Thandi Ntuli, "Umthandazo" (South Africa)
Pianist and vocalist Thandi Ntuli is part of a new generation of South African musicians who reflect this idea of crosscultural jazz. Raised in South Africa, Ntuli grew up on a mix of South African and American jazz as well as traditional African music. When you hear her fingers touch the ivories, the notes that flow come from the river of tradition that houses Chopin, Art Tatum, and Nina Simone. But in her compositions and vocals, you hear her channel the rhythms of life that inform can inform music all around Africa.
Thandi boils down her expansive, embracing musical identity to the fundamental nature of both jazz and her native South Africa. "I draw from anything and everything that inspires me," Ntuli told NPR via email. "The South African music influence is obviously inescapable having grown up in this environment but you will find that even our jazz draws from many influences even around the continent. Which I think I do too because of my love for traditional African music and rhythms."
"Umthandazo" ("The Prayer" in Zulu) from her 2014 debut LP The Offering, demonstrates Thandi Ntuli's sense of cultural and musical weaving. She cites two main influences for the song: the subdued yet dancing tone and genre- blurring song structures of American guitarist Pat Metheny and the meditative aspects of African ritual music.
Lwanda Gogwana Quintet, "The Calling" (South Africa)

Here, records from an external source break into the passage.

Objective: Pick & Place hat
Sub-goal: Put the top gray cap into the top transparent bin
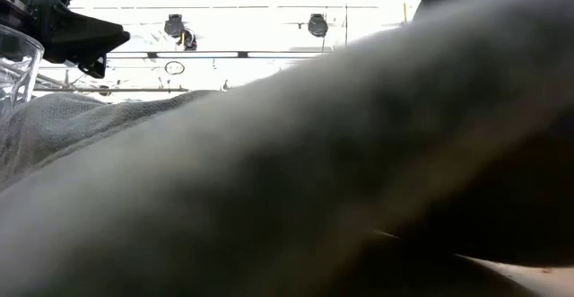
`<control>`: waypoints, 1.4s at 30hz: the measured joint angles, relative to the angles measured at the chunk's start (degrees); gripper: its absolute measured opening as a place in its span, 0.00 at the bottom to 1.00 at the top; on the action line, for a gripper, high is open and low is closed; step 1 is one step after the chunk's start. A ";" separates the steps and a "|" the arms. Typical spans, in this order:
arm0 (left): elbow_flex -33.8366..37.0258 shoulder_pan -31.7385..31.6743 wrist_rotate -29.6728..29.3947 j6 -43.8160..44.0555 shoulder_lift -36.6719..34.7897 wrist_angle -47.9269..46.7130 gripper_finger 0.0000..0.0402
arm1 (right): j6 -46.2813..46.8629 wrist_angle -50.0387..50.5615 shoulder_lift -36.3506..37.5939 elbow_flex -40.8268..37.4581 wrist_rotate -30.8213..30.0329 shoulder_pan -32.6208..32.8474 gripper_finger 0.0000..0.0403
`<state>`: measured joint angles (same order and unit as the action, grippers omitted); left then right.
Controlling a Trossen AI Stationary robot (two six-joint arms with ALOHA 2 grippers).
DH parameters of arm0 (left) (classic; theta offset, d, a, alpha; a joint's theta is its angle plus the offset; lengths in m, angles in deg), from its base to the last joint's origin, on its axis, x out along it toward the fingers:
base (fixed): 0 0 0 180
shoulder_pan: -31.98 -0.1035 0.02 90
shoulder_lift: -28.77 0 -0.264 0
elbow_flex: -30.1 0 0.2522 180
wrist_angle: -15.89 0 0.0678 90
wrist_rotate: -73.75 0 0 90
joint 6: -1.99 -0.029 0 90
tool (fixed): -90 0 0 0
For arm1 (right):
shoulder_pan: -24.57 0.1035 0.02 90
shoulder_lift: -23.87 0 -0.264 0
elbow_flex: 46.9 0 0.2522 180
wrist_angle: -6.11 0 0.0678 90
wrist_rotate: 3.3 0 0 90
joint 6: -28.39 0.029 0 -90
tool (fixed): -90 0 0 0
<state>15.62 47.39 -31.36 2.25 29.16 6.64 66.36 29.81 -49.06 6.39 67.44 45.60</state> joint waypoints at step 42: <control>-0.01 -0.01 0.00 0.01 -0.02 0.04 0.19 | -18.73 -14.15 -15.96 0.04 56.56 -37.30 0.71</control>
<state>15.61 47.38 -31.36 2.26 29.14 6.68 47.63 15.67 -65.02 6.43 124.00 8.30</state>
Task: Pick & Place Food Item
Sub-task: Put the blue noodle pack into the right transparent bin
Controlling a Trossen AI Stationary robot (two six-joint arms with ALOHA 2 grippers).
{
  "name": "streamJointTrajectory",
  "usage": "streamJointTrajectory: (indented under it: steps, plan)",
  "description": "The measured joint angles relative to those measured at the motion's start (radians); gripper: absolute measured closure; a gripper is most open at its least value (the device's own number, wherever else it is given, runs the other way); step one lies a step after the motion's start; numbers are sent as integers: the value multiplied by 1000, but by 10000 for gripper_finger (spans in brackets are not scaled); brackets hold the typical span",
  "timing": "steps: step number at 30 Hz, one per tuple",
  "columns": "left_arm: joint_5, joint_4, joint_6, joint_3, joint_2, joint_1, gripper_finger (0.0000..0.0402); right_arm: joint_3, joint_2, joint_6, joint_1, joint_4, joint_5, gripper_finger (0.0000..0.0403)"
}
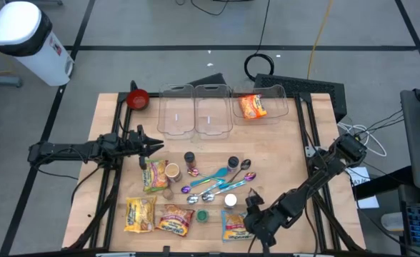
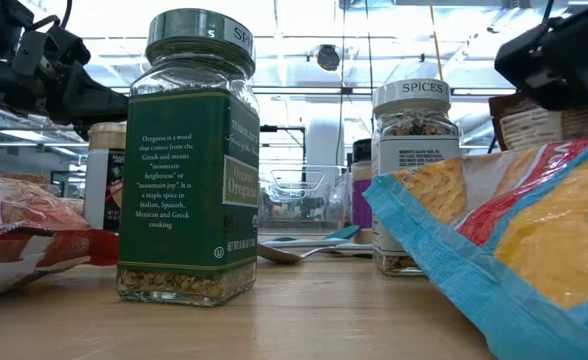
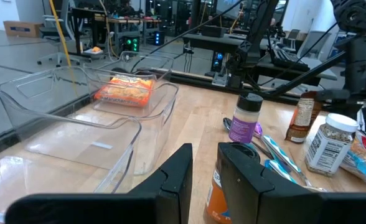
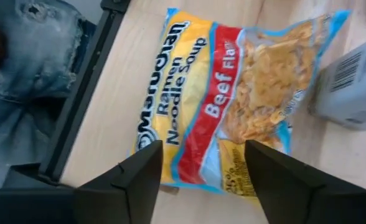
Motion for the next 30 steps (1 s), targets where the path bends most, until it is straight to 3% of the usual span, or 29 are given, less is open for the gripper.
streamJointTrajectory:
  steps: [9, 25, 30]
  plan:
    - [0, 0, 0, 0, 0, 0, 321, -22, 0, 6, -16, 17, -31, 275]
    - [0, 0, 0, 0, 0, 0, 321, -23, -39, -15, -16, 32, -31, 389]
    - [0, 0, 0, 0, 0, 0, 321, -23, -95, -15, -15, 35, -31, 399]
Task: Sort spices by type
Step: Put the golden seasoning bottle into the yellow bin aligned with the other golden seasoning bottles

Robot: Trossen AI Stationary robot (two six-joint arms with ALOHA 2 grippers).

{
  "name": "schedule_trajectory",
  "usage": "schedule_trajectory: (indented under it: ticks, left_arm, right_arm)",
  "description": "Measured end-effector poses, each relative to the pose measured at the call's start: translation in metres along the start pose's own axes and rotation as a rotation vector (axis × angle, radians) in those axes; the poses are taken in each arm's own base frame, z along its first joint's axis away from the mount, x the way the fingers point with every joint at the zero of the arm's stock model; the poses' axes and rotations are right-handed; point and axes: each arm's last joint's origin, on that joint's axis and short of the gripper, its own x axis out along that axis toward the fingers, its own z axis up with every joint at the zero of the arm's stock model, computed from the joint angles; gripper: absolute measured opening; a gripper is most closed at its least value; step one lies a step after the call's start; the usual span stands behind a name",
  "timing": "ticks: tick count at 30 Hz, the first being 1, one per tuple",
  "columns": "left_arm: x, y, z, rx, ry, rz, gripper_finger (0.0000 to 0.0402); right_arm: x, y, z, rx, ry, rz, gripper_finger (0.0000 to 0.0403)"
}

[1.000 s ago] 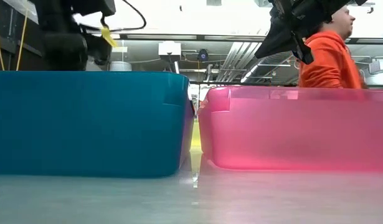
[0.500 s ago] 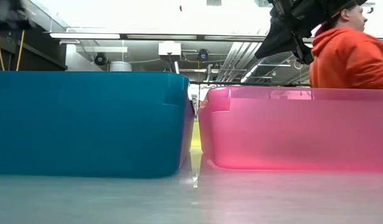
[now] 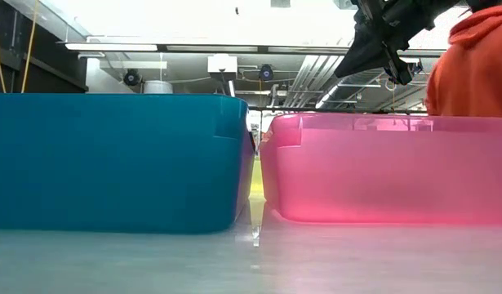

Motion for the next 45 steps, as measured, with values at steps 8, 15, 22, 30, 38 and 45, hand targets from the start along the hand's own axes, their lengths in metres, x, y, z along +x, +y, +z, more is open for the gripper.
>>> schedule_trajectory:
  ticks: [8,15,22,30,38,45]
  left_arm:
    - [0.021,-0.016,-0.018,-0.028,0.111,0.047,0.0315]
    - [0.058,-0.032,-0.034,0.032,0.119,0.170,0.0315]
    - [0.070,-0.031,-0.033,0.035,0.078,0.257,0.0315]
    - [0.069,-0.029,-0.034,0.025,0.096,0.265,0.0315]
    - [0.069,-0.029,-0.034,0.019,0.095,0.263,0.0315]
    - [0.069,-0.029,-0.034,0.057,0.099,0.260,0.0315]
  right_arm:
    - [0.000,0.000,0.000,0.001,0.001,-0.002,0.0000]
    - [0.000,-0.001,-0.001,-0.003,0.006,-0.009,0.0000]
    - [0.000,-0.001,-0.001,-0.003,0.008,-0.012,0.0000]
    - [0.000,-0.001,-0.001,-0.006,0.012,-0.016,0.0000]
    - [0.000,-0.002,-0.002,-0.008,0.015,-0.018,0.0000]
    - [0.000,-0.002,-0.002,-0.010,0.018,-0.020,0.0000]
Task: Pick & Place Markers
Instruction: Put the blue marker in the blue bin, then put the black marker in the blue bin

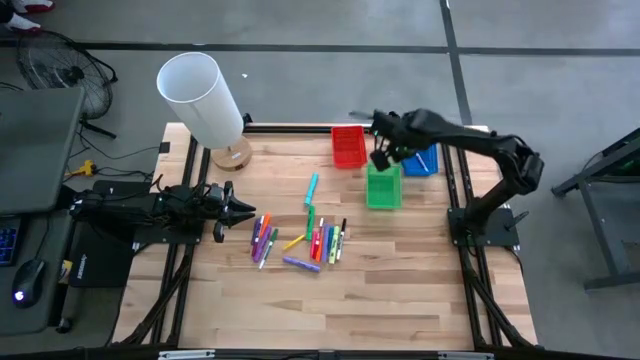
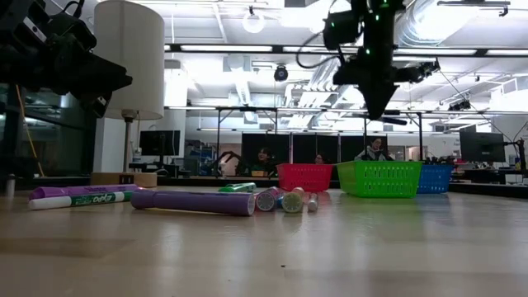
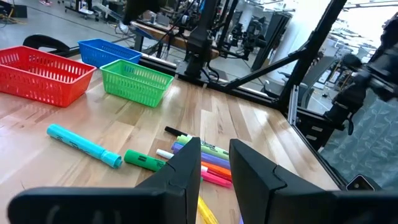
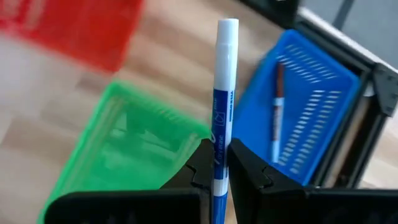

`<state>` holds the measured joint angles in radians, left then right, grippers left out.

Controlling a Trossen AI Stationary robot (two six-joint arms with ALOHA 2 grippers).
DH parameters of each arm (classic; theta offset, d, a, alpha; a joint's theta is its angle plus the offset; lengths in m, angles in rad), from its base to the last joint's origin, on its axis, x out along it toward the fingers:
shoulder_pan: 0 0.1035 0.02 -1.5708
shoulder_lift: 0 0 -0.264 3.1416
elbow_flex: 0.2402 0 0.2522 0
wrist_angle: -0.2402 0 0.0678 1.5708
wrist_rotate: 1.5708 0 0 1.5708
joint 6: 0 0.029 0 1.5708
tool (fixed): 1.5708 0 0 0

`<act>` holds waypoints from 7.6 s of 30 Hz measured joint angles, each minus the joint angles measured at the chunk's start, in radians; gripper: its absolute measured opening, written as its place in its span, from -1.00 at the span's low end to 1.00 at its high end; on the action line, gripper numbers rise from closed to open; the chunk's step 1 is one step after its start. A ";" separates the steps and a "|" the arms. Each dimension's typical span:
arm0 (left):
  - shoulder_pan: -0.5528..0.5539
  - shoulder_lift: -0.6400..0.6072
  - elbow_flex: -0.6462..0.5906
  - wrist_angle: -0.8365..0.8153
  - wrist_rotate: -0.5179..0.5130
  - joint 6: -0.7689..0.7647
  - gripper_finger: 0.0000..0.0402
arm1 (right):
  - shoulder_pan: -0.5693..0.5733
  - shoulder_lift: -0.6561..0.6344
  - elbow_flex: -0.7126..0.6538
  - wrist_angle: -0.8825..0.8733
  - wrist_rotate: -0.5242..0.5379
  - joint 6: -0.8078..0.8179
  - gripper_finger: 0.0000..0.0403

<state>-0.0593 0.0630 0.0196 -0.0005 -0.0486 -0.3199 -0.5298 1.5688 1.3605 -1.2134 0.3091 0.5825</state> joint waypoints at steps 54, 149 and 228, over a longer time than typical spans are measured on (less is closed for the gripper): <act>0.000 0.000 0.000 0.000 0.000 0.000 -0.59 | -0.367 0.235 -0.241 0.185 0.039 -0.372 -0.92; 0.000 0.000 0.000 0.000 0.000 0.000 -0.59 | 0.657 0.439 0.095 0.339 -0.246 0.767 -0.36; 0.000 0.000 0.000 0.000 0.005 0.000 -0.59 | 0.665 0.508 -0.012 0.407 -0.364 0.608 -0.90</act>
<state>-0.0593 0.0629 0.0196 -0.0006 -0.0441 -0.3199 0.1352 2.0768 1.3487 -0.8062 -0.0550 1.1909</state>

Trumpeter Lwanda Gogwana is another prime mover in the new generation of South African jazz. His quintet, though it rotates musicians, commonly features Ntuli as well as rising South African tenor saxophonist Sisonke Xonti. Gogwana's compositions draw on even more musical elements than Ntuli does. His first LP, Songbook, references African musical traditions, bebop, fusion, hip-hop, R&B and even avant-garde/free jazz.
On this track from Songbook,"The Calling," Gogwana and company throw a 5-minute multicultural, multi-continental musical bash. The opening invokes African celebration music with its group vocal chant mixed in with funky fusion bass, the smooth yet spiritual tone of his trumpet, the James Brown-intensity of the horns section and so much more.
All of this comes across as a statement of how Gogwana fits into the core philosophy of jazz. His playing, born in the cradle of human life, suggests that music and people all come from the same roots.